Par cet amendement, monsieur Cambon, vous souhaitez rétablir les coupures d’eau pour impayés, coupures qui ont été rendues illégales par la loi du 15 avril 2013. Cet amendement vise à réduire la protection totale qui a été mise en œuvre – à la suite ou non d’une erreur, peu importe – aux seules personnes en difficulté, c'est-à-dire aux bénéficiaires du FSL et autres droits sociaux.
Or les personnes en difficulté ne se réduisent pas à celles qui bénéficient de dispositifs sociaux. En effet, nombreux sont ceux qui seraient en droit de bénéficier des aides sociales ou d’autres mesures et qui n’en profitent pas, soit parce qu’ils sont dans l’ignorance de cette possibilité, soit parce qu’ils ne souhaitent pas en bénéficier. Ce non-recours aux aides sociales est important : il concerne 35 % des bénéficiaires potentiels du RSA socle et près de 70 % de ceux qui ont droit au RSA activité. Ces personnes ne seraient donc plus protégées et s’exposeraient à des coupures d’eau, un bien de toute première nécessité s’il en est !
Et je ne parle pas des travailleurs pauvres, parmi lesquels beaucoup sont en grande difficulté. Eux non plus ne seraient plus protégés. Il faut encore ajouter à cette liste les personnes qui, du jour au lendemain, à la suite d’un accident de la vie, de la perte d’un emploi, d’un divorce, peuvent basculer dans la précarité la plus totale. Elles non plus ne seraient plus à l’abri des coupures.

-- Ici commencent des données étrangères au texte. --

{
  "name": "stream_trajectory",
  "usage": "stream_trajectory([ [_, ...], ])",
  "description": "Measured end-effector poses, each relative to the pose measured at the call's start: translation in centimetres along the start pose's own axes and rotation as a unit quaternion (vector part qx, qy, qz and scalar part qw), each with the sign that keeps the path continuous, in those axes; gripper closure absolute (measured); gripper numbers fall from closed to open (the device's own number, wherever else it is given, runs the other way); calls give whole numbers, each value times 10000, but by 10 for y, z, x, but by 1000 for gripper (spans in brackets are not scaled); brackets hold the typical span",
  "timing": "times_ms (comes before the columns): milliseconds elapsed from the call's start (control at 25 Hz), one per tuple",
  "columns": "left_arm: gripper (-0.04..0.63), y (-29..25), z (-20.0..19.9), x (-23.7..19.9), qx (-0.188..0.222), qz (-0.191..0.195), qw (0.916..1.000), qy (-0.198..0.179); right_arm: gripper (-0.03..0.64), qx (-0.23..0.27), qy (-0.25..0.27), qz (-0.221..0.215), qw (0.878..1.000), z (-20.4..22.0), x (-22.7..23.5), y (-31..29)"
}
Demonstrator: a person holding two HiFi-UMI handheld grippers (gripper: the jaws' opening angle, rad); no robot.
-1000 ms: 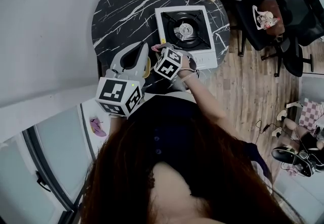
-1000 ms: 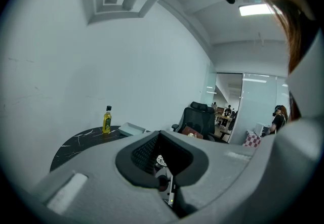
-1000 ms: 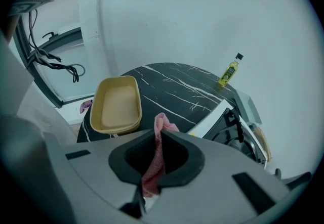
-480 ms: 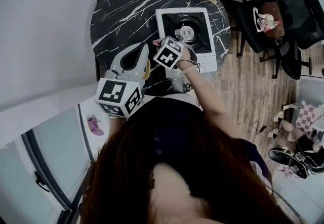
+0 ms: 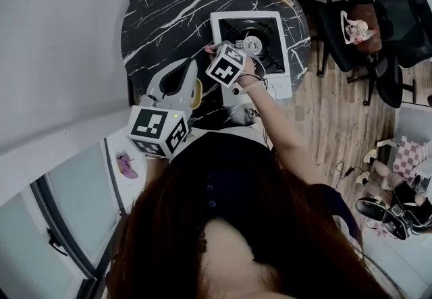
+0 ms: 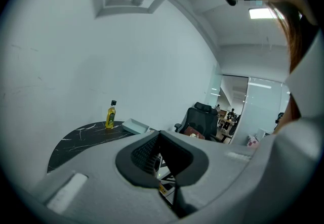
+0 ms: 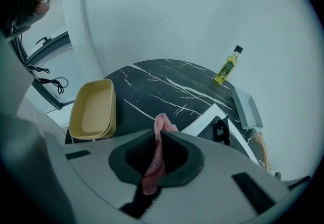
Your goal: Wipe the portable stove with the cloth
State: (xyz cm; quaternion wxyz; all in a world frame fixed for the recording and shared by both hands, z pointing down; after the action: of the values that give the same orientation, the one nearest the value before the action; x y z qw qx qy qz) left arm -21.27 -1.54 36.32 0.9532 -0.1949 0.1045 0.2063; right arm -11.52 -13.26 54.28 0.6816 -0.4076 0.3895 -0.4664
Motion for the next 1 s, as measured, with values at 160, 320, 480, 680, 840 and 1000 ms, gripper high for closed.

Cette disposition de la loi de 2013 est devenue, qu’on le veuille ou non, le moyen le plus sûr de toucher toutes les personnes en difficulté. C’est bien la seule façon de s’assurer que toutes sont à l’abri d’une coupure d’eau. Pour ma part, je n’en connais pas d’autres !

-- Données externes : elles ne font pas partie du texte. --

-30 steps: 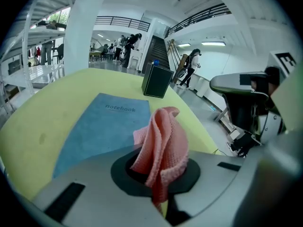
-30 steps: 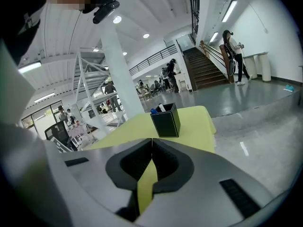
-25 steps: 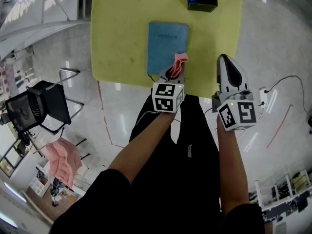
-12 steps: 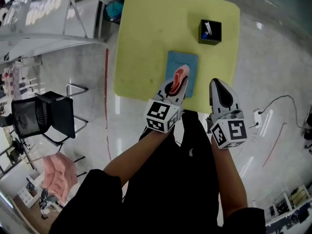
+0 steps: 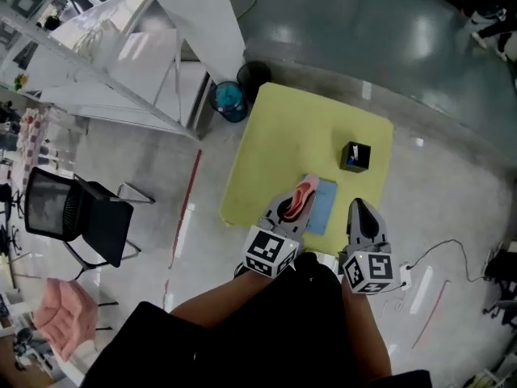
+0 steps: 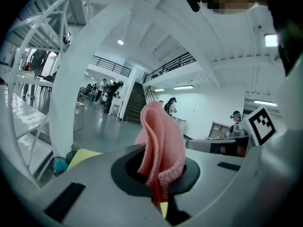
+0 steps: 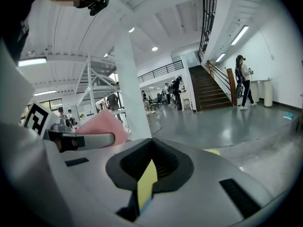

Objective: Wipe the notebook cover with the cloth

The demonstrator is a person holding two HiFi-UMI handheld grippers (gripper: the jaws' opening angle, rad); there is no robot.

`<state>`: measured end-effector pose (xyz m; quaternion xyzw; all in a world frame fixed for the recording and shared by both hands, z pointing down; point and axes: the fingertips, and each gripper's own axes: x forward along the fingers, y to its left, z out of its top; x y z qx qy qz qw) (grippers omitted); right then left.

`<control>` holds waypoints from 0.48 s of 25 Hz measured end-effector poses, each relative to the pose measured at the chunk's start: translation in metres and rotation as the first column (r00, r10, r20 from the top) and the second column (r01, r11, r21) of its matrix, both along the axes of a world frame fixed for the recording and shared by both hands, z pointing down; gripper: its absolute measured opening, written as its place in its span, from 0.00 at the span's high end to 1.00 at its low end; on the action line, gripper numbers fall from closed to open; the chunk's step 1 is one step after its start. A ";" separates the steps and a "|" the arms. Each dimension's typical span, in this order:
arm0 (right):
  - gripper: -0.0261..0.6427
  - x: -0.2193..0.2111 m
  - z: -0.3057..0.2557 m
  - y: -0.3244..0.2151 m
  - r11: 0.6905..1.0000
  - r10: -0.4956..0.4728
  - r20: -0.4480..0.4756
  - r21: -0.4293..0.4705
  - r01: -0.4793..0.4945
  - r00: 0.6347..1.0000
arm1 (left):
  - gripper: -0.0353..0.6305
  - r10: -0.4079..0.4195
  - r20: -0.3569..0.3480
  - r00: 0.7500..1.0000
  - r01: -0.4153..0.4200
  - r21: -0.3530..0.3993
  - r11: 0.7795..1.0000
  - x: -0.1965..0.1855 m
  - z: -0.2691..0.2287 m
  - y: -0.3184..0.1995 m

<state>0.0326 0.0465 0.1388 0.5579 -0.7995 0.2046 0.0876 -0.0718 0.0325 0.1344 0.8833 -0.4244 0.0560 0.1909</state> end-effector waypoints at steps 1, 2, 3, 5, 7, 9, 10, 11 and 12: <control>0.92 -0.007 -0.009 -0.003 1.000 -0.003 -0.013 0.010 0.003 1.000 | 0.91 -0.009 -0.010 1.000 0.009 0.015 1.000 -0.009 -0.012 -0.001; 0.92 -0.014 -0.016 -0.006 1.000 -0.007 -0.019 0.019 0.008 1.000 | 0.91 -0.021 -0.023 1.000 0.021 0.032 0.999 -0.018 -0.024 -0.002; 0.92 -0.021 -0.021 -0.010 1.000 -0.011 -0.020 0.024 0.012 1.000 | 0.91 -0.033 -0.037 0.999 0.035 0.050 0.998 -0.026 -0.035 -0.005; 0.92 -0.032 -0.028 -0.016 0.999 -0.015 -0.015 0.032 0.016 1.000 | 0.91 -0.045 -0.062 0.997 0.050 0.075 0.996 -0.038 -0.050 -0.009; 0.92 -0.046 -0.037 -0.021 0.998 -0.025 -0.024 0.052 0.026 0.999 | 0.91 -0.041 -0.072 0.997 0.048 0.095 0.994 -0.046 -0.060 -0.012; 0.92 -0.062 -0.046 -0.027 0.996 -0.040 -0.048 0.080 0.043 0.998 | 0.91 -0.038 -0.071 0.997 0.046 0.119 0.992 -0.056 -0.067 -0.018; 0.92 -0.069 -0.049 -0.029 0.995 -0.045 -0.058 0.091 0.050 0.997 | 0.91 -0.038 -0.065 0.997 0.047 0.137 0.989 -0.061 -0.071 -0.020; 0.92 -0.075 -0.052 -0.032 0.994 -0.049 -0.067 0.099 0.055 0.997 | 0.91 -0.038 -0.053 0.998 0.046 0.161 0.986 -0.065 -0.076 -0.023; 0.92 -0.077 -0.055 -0.034 0.992 -0.051 -0.077 0.107 0.059 0.996 | 0.91 -0.036 -0.042 0.998 0.044 0.186 0.981 -0.067 -0.082 -0.025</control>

A-t-on mesuré la violence que constitue pour une famille une coupure d’eau et l’humiliation que cela représente, sans compter les conséquences que cela peut avoir sur les enfants et les personnes âgées ?

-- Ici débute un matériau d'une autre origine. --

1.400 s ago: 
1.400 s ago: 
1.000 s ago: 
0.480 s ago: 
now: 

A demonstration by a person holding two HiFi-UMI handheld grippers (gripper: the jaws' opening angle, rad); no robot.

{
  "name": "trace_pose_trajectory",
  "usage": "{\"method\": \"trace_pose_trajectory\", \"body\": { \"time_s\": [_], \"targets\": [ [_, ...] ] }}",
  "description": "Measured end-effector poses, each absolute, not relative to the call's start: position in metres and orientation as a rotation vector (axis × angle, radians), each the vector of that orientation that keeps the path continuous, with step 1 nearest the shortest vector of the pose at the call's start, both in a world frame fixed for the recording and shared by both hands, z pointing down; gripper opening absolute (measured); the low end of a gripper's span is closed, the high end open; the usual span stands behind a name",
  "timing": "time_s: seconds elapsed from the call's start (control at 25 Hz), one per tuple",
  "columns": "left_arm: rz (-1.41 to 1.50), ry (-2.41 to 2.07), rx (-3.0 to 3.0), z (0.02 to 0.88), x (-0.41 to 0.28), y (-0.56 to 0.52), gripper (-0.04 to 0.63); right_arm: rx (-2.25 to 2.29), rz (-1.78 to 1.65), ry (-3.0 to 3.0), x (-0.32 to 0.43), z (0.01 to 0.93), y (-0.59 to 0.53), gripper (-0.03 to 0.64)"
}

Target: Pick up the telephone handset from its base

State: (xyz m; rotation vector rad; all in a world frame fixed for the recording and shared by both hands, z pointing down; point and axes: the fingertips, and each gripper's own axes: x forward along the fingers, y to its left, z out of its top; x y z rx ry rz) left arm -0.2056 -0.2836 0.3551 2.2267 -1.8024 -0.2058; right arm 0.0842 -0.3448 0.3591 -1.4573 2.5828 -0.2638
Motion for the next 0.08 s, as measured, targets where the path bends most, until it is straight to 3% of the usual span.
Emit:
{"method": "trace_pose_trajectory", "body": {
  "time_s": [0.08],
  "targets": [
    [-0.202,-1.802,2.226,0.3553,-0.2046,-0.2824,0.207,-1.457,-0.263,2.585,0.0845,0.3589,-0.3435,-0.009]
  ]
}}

Il existe donc aujourd'hui une sorte de bouclier, qui permet de protéger toutes ces personnes. Il faut le conserver.
Le dispositif que vous nous proposez avec cet amendement ressemble plutôt à un « bouclier passoire ». La couverture de protection est trop partielle. Vous prenez donc le risque d’exclure de nombreuses familles. Nous ne voterons pas cet amendement.